• Stored data
- - -

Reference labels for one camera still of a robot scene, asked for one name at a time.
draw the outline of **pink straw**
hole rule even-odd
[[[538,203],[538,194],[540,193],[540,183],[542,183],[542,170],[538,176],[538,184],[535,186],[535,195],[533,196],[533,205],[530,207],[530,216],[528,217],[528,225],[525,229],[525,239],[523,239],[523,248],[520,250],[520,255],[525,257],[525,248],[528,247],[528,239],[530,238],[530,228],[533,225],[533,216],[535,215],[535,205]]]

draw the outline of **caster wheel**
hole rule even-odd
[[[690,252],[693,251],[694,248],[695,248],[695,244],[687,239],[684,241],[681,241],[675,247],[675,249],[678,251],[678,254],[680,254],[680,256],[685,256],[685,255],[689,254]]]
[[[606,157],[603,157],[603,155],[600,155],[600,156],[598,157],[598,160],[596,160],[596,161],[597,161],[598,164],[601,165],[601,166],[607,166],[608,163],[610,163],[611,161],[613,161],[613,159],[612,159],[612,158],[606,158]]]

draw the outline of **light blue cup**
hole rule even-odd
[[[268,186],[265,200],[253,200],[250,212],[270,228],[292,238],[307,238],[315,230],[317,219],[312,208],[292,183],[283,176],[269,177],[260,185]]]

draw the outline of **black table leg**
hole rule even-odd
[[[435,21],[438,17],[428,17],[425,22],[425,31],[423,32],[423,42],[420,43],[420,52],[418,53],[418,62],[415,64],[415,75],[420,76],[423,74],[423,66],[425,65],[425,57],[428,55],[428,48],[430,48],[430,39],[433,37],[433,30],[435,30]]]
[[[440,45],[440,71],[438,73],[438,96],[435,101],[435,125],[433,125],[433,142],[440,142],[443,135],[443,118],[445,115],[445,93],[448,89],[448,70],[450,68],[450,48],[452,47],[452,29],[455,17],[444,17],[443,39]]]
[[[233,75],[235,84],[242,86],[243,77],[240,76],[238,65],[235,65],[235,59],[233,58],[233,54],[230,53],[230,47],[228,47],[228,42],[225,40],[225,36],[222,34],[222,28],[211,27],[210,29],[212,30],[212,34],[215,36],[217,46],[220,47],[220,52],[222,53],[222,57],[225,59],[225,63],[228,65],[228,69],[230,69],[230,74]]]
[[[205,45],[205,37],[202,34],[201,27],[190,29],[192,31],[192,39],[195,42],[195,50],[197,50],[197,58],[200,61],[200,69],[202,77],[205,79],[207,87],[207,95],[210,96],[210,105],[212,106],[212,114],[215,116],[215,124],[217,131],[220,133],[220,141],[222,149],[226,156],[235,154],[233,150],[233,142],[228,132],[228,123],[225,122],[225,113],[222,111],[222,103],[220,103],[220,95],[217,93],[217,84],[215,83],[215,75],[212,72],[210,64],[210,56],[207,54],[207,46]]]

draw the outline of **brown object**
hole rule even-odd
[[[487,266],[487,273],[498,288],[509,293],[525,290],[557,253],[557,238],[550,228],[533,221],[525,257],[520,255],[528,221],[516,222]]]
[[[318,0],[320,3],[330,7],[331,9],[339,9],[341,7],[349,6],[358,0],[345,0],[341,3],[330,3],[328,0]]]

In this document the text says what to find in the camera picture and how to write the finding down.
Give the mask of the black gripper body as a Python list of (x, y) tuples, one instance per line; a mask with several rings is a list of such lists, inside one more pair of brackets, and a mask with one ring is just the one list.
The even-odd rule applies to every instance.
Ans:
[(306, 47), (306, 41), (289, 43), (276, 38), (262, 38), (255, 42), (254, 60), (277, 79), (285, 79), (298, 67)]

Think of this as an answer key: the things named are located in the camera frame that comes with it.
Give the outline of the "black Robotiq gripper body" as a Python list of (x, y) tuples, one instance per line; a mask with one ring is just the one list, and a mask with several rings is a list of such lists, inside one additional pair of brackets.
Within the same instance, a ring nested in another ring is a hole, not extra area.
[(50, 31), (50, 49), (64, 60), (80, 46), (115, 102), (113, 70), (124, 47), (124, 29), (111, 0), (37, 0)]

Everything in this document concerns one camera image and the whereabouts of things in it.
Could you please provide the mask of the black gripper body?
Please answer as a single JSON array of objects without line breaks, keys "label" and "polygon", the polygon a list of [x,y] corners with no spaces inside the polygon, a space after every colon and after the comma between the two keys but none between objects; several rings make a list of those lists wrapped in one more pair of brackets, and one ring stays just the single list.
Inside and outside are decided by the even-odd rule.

- - -

• WHAT NEEDS TO BE DONE
Each record above is to be returned verbatim.

• TASK RESPONSE
Reference labels for one camera still of a robot scene, asked for one name at a time.
draw the outline of **pink straw**
hole rule even-odd
[[[538,203],[538,194],[540,193],[540,183],[542,183],[542,170],[538,176],[538,184],[535,186],[535,195],[533,196],[533,205],[530,207],[530,216],[528,217],[528,225],[525,229],[525,239],[523,239],[523,248],[520,250],[520,255],[525,257],[525,248],[528,247],[528,239],[530,238],[530,228],[533,225],[533,216],[535,215],[535,205]]]

draw the outline of **caster wheel**
hole rule even-odd
[[[690,252],[693,251],[694,248],[695,248],[695,244],[687,239],[684,241],[681,241],[675,247],[675,249],[678,251],[678,254],[680,254],[680,256],[685,256],[685,255],[689,254]]]
[[[606,157],[603,157],[603,155],[600,155],[600,156],[598,157],[598,160],[596,160],[596,161],[597,161],[598,164],[601,165],[601,166],[607,166],[608,163],[610,163],[611,161],[613,161],[613,159],[612,159],[612,158],[606,158]]]

draw the outline of **light blue cup**
hole rule even-odd
[[[268,186],[265,200],[253,200],[250,212],[270,228],[292,238],[307,238],[315,230],[317,219],[312,208],[292,183],[283,176],[269,177],[260,185]]]

draw the outline of **black table leg**
hole rule even-odd
[[[435,21],[438,17],[428,17],[425,22],[425,31],[423,32],[423,42],[420,43],[420,52],[418,53],[418,62],[415,64],[415,75],[420,76],[423,74],[423,66],[425,65],[425,57],[428,55],[428,48],[430,48],[430,39],[433,37],[433,30],[435,30]]]
[[[440,45],[440,71],[438,73],[438,96],[435,101],[435,125],[433,125],[433,142],[440,142],[443,135],[443,118],[445,115],[445,93],[448,89],[448,70],[450,68],[450,48],[452,47],[452,29],[455,17],[444,17],[443,39]]]
[[[233,75],[235,84],[242,86],[243,77],[240,76],[238,65],[235,65],[235,59],[233,58],[233,54],[230,53],[230,47],[228,47],[228,42],[225,40],[225,36],[222,34],[222,28],[211,27],[210,29],[212,30],[212,34],[215,36],[217,46],[220,47],[220,52],[222,53],[222,57],[225,59],[225,63],[228,65],[228,69],[230,69],[230,74]]]
[[[205,45],[205,37],[202,34],[201,27],[190,29],[192,31],[192,39],[195,42],[195,50],[197,50],[197,58],[200,61],[200,69],[202,77],[205,79],[207,87],[207,95],[210,96],[210,105],[212,106],[212,114],[215,116],[215,124],[217,131],[220,133],[220,141],[222,149],[226,156],[235,154],[233,150],[233,142],[228,132],[228,123],[225,122],[225,113],[222,111],[222,103],[220,103],[220,95],[217,93],[217,84],[215,83],[215,75],[212,72],[210,64],[210,56],[207,54],[207,46]]]

draw the outline of **brown object**
hole rule even-odd
[[[487,266],[487,273],[498,288],[509,293],[525,290],[557,253],[557,238],[550,228],[533,221],[525,257],[520,255],[528,221],[516,222]]]
[[[318,0],[320,3],[330,7],[331,9],[339,9],[341,7],[349,6],[358,0],[345,0],[341,3],[330,3],[328,0]]]

In this document the text says what to find in the camera picture and how to write the finding down.
Give the mask of the black gripper body as a Python list of (x, y) tuples, one instance per line; a mask with several rings is a list of such lists, inside one more pair of brackets, and a mask with one ring is just the one list.
The even-odd rule applies to every instance.
Ans:
[(306, 47), (306, 41), (289, 43), (276, 38), (262, 38), (255, 42), (254, 60), (277, 79), (285, 79), (298, 67)]

Think of this as an answer key: the things named are located in the camera frame that comes with it.
Give the outline of the "black Robotiq gripper body" as a Python list of (x, y) tuples, one instance per line; a mask with one ring is just the one list, and a mask with several rings is a list of such lists, inside one additional pair of brackets.
Within the same instance, a ring nested in another ring is a hole, not extra area.
[(50, 31), (50, 49), (64, 60), (80, 46), (115, 102), (113, 70), (124, 47), (124, 29), (111, 0), (37, 0)]

Everything in this document concerns one camera image and the whereabouts of things in it.
Could you please provide the mask of the black gripper body?
Please answer as a single JSON array of objects without line breaks, keys "label" and "polygon", the polygon a list of [x,y] corners with no spaces inside the polygon, a space after every colon and after the comma between the two keys but none between objects; several rings make a list of those lists wrapped in one more pair of brackets, and one ring stays just the single list.
Inside and outside are decided by the even-odd rule.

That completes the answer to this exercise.